Insurers are a jolly lot. After asbestos, pollution, global warming and breast implants, much time is spent on both sides of the Atlantic trying to predict what the next liability explosion of biblical proportions will be. A current favourite of the doom and gloom merchants is the risks posed to the health (especially of young children) by electromagnetic fields (EMFs).

Simply, these are the electromagnetic fields which are produced not just by electric cables and pylons but anything which uses an electric current. As such we are all exposed to them in our daily lives. One of the issues raised in the recent Court of Appeal decision of Durridge, Bye and Holiday -v- The Secretary of State for Trade and Industry [Judgment 6th October 1995], is the present state of scientific research in the health risks from EMFs. This was an appeal seeking a judicial review of the refusal of the Secretary of State to issue regulations under the Electricity Act 1989 to restrict the laying of electric cables for the National Grid. The legislation provides that if there is a danger then the Secretary of State is under a duty to protect the public by exercising the power to make such regulations.
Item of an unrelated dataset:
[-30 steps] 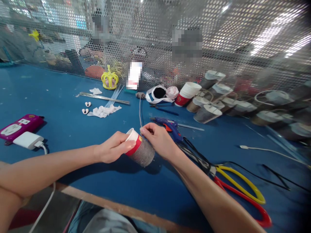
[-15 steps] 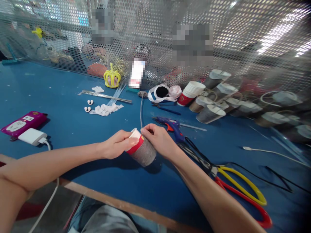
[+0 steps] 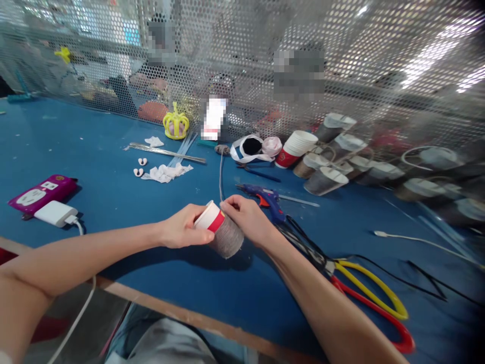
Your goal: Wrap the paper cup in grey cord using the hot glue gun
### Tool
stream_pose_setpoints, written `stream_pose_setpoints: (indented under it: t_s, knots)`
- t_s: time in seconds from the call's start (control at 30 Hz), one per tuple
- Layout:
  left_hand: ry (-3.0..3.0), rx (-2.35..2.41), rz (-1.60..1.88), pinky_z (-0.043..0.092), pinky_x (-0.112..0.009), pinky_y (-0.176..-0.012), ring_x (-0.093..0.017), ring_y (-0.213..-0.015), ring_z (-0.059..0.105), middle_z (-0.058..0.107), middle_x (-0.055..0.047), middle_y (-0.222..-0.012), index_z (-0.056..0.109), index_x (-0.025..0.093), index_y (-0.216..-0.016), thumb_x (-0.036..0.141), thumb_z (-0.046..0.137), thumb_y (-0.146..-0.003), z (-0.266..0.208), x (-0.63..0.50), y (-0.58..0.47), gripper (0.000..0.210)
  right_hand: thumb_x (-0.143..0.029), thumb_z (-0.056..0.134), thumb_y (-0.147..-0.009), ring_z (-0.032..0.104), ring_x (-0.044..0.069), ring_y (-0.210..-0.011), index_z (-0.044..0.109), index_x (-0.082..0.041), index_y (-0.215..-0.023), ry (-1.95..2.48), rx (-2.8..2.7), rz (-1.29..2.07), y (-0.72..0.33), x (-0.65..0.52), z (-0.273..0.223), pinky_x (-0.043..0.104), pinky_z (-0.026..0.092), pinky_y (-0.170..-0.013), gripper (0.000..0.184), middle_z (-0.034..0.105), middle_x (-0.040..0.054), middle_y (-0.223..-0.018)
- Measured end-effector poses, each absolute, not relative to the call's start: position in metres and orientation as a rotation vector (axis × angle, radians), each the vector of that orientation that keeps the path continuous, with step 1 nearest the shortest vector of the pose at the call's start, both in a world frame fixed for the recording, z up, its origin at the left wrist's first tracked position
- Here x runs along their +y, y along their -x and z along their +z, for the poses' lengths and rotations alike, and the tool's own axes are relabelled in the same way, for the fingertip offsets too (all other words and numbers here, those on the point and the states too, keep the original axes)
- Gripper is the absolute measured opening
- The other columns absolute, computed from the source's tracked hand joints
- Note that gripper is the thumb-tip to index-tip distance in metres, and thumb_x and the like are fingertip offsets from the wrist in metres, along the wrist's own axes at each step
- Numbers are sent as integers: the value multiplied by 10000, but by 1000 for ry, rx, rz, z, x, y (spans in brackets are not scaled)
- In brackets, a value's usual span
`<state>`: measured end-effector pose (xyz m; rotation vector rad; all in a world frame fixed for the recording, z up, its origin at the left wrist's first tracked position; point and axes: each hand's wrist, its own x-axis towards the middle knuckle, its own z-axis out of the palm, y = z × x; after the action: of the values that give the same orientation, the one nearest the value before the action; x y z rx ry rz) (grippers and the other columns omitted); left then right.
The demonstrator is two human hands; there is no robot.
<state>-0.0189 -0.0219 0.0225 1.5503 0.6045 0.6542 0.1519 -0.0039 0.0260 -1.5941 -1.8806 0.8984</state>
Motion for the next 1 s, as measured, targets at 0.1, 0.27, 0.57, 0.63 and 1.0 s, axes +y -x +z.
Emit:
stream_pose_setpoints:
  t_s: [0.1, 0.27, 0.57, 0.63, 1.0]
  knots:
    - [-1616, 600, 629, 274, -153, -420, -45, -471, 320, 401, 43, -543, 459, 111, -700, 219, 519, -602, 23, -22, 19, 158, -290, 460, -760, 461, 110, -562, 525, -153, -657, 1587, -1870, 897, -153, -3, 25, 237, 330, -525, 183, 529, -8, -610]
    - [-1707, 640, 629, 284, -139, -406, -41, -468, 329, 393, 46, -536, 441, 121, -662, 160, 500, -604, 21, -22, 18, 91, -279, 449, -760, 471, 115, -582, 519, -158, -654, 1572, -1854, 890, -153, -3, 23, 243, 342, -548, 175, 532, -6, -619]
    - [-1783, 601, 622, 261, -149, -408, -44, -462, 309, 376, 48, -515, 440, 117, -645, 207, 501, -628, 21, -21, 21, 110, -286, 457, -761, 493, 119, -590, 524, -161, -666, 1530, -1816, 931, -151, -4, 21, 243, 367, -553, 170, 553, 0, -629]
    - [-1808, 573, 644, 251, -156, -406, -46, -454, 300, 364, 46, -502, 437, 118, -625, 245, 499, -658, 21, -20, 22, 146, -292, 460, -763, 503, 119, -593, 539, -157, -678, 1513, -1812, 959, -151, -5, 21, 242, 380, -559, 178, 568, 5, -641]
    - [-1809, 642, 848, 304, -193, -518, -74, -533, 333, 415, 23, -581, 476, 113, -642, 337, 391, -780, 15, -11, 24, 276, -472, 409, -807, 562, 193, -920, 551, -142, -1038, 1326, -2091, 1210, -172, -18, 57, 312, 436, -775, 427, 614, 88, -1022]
The state of expert scientific evidence was such that the applicants had to accept that there was no evidence that exposure to EMFs actually caused cancer and, in particular, leukaemia. The evidence for the applicants only went so far as to say that "prolonged exposure to power frequency magnetic fields, while not a direct causal factor in inducing human leukaemias, may enhance the risks of these cancers, especially in young children, when acting in conjunction with other social and environmental factors".

The Court of Appeal said that this link was not sufficient to compel the Secretary of State to act. The Court of Appeal also did not accept that the application of European Community law imposed an obligation on the Secretary of State to apply the lesser standard of risk which was referred to in the scientific evidence before the Court and so make regulations limiting electromagnetic emissions.
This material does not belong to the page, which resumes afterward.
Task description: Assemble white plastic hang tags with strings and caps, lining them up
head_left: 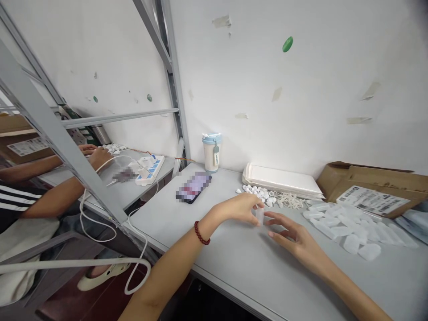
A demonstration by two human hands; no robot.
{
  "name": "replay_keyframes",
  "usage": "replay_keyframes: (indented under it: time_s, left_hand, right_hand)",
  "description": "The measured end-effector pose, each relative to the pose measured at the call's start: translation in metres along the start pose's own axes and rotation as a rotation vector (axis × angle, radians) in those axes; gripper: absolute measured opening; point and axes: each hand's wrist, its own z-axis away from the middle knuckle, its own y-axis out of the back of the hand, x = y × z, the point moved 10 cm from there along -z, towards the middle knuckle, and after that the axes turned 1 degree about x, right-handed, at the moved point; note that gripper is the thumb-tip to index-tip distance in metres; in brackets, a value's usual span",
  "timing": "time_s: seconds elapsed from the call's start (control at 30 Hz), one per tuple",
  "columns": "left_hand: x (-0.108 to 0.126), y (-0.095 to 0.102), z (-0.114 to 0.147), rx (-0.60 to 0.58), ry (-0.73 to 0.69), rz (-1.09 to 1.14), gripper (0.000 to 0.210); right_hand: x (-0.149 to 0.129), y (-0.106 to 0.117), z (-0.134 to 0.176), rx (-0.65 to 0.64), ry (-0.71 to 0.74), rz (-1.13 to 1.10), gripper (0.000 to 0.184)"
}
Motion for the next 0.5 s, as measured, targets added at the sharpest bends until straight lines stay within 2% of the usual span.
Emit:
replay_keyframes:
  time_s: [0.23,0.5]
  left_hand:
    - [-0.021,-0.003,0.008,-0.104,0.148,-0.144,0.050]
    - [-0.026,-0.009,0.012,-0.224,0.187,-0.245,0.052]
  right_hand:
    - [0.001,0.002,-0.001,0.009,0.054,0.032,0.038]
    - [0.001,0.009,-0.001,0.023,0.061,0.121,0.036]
A tremendous amount of scientific research is being carried out worldwide at present into the potential links between certain forms of cancer and EMFs. While this research is continuing and in view of the heightened public interest in the subject, it is prudent for all professionals who could possibly be affected by the outcomes of such research (for example valuers of property and electrical engineers and designers) to keep in mind the potential implications of this research in their own professional dealings with their clients. In particular, valuers should consider whether they should tell their clients that they have not performed any investigations into the presence or effect of EMFs at a particular property and that if there is any concern over this, a client should carry out their own investigations with a suitable specialist.

Keywords: Electromagnetic fields - Problems posed for Surveyors, Valuers and Engineers - Professional Indemnity

The content of this article is intended to provide general information on the subject matter. It is therefore not a substitute for specialist advice.